The more significant one, applying to the group functions but not to sortWith, is that the only other function in base named `groupWith` has a comparable type signature but different semantics. Data.List.NonEmpty.groupWith is "group according to a projection function" while GHC.Exts.groupWith is "sort and group according to a projection function". If someone gets these behaviours confused, they're going to sort when they don't intend to, or to not sort when they do intend to. Using more consistent naming may help avoid that.
It may be that this isn't enough reason to break code. If the committee decides that it's not, then fair enough.
Though, it now occurs to me that renaming `GHC.Exts.groupWith` to `groupAllOn` or `groupAllWith` or something (in Data.List.Extra it's named "groupSortOn"), could also help clear up the larger problem while breaking less code. So I'll offer that possibility for consideration too.

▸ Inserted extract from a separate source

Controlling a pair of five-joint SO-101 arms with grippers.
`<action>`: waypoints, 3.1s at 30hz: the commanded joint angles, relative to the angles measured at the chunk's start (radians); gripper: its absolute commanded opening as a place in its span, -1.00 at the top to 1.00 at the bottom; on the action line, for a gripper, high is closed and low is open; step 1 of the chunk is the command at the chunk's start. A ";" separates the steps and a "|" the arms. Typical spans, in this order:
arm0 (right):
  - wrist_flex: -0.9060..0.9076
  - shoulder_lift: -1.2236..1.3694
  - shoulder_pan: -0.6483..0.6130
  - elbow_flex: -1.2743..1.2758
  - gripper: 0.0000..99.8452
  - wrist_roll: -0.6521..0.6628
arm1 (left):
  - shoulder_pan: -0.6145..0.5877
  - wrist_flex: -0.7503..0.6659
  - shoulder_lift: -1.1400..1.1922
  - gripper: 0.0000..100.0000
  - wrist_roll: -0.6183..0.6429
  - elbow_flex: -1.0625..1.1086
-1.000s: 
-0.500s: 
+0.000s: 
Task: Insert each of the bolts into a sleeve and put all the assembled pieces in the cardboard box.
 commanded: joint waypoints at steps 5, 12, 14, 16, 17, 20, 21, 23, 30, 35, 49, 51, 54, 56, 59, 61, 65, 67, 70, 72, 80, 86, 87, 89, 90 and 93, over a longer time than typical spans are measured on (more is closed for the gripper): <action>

On Thu, Feb 13, 2020 at 10:17 PM Carter Schonwald < carter.schonwald@gmail.com> wrote:
Hello Philip, clc gets / reads libraries anyways, no need to double email : )
perhaps i'm missing something, are we talking about the specifics of the implementations while stilling having the same observable pure results, OR something different?
When does each have a clear performance win?
at least from my native english speaker perspective, sortWith is better grammar. Are you describing a choice of performance characteristics related to *On vs *With functions?
also, could you spell out which reference implementations of which convention enshrine which meanings you have in mind?
I dont see a good reason to change the names that are provided from one to the other. Are you merely making the case that both styles should be exported from certain places, and that a particular choice of evaluation trade offs be enshrined by the respective naming convention?
please spell this out more concretely, i'm not able to decode what you mean unambiguiously. Just changing the names of some functions in base in isolation breaks code for no reason, so if you are arguing for that, i'm gonna say nope :)
On Wed, Feb 12, 2020 at 12:58 PM Philip Hazelden < philip.hazelden@gmail.com> wrote:
Hi,
I'm referring to these functions: `sortWith` `groupWith` `groupAllWith` `groupWith1` `groupAllWith1`.
The `On` suffix is more common for such things, and I anticipate it's what most users will normally expect them to be named.
Additionally, the name `groupWith` is potentially misleading. That name is also used in GHC.Exts[1], for a function with the same type signature but different semantics. `GHC.Exts.groupWith` sorts its input list, unlike `NonEmpty.groupWith` or `Data.List.Extra.groupOn`. (In NonEmpty, we have `groupAllWith` for group-with-sort. So we have three names, two semantics, and no consistency.)
According to https://github.com/ekmett/semigroups/pull/52, `With` was chosen because:
The preferred vocabulary for On here is With to match the combinators in GHC.Exts from the "comprehensive comprehensions" paper. That'd make it so that if you use these with comprehensive comprehensions turned on and RebindableSyntax turned on then you'd get these combinators.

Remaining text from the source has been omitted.